||Introduction: Diabetic nephropathy is a frequent and dreaded complication of diabetes mellitus. The purpose of this
work was to study the role of serum cystatin C in the early detection of diabetic nephropathy among type 2 diabetic
Methods: This was a cross-sectional study conducted in Cotonou over a period of six months. Blood samples were
tested at the regional food safety testing analysis laboratory. Type 2 diabetic patients older than 15 years, who gave
their informed consent, were included in the study. Patients with proven proteinuria, acute kidney injury, haematuria,
a positive urine test for nitrite, or reduced glomerular filtration rate <60 mL/min/1.73 m2 were excluded from the
study. All patients were subjected to serum cystatin C and microalbuminuria assays.
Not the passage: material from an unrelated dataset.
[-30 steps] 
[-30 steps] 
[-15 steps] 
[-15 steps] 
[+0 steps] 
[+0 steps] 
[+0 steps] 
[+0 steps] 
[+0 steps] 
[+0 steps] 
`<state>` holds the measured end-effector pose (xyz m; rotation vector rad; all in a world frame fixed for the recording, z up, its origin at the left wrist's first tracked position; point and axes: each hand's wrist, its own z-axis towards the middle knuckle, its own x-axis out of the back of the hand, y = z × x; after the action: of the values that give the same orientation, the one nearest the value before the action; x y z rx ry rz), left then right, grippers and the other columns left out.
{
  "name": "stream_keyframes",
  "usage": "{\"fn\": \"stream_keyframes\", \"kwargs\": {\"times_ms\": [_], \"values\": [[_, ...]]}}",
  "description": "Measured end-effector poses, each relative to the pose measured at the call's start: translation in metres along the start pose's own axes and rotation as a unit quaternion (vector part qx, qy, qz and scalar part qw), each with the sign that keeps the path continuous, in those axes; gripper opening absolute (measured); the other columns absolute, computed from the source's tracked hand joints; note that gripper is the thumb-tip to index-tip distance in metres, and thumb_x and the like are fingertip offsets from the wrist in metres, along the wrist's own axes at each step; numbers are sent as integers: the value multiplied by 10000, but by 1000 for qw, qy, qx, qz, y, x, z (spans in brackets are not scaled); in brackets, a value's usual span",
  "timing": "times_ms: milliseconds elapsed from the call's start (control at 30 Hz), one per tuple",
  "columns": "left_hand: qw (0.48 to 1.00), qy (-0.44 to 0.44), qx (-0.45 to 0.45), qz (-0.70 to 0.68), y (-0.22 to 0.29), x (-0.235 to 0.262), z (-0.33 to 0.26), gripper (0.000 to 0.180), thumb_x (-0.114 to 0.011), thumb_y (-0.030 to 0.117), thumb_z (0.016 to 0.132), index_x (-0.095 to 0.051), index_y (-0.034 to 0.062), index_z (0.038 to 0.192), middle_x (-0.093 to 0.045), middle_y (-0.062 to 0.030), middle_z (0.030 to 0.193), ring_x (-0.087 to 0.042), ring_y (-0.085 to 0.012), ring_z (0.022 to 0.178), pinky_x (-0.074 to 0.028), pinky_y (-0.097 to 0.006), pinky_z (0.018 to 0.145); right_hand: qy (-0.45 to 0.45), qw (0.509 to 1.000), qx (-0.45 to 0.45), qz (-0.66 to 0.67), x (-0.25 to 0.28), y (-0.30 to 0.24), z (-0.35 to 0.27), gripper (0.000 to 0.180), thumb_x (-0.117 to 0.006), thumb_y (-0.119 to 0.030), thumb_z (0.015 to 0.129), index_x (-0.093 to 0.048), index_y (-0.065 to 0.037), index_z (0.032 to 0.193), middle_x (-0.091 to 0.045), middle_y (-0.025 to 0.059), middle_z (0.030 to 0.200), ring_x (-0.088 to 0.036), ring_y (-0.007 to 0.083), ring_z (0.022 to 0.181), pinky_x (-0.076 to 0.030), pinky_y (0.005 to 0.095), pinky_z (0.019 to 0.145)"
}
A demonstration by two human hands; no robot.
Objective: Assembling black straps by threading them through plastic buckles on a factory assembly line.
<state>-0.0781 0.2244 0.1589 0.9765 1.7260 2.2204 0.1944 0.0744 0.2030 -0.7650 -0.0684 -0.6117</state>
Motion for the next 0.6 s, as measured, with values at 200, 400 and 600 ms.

Results: Eighty-eight patients were included in the study. Their average age was 50.7 ± 9.6 years and the male to
female ratio was 1.4:1. Twenty-four-hour microalbuminuria was positive in 53 (60%) cases whereas serum cystatin
C tested positive in only 2 cases. Sensitivity and specificity tests applied to cystatin C showed very low sensitivity
(4%) with a positive predictive value of 100% and high specificity (100%) with a negative predictive value of 41%.
Conclusions: When compared with 24-hour microalbuminuria, serum cystatin C assay was not sensitive enough to
prove suitable for screening for diabetic nephropathy. Serum cystatin C would therefore not be useful for the early
detection of nephropathy among type 2 diabetic patients.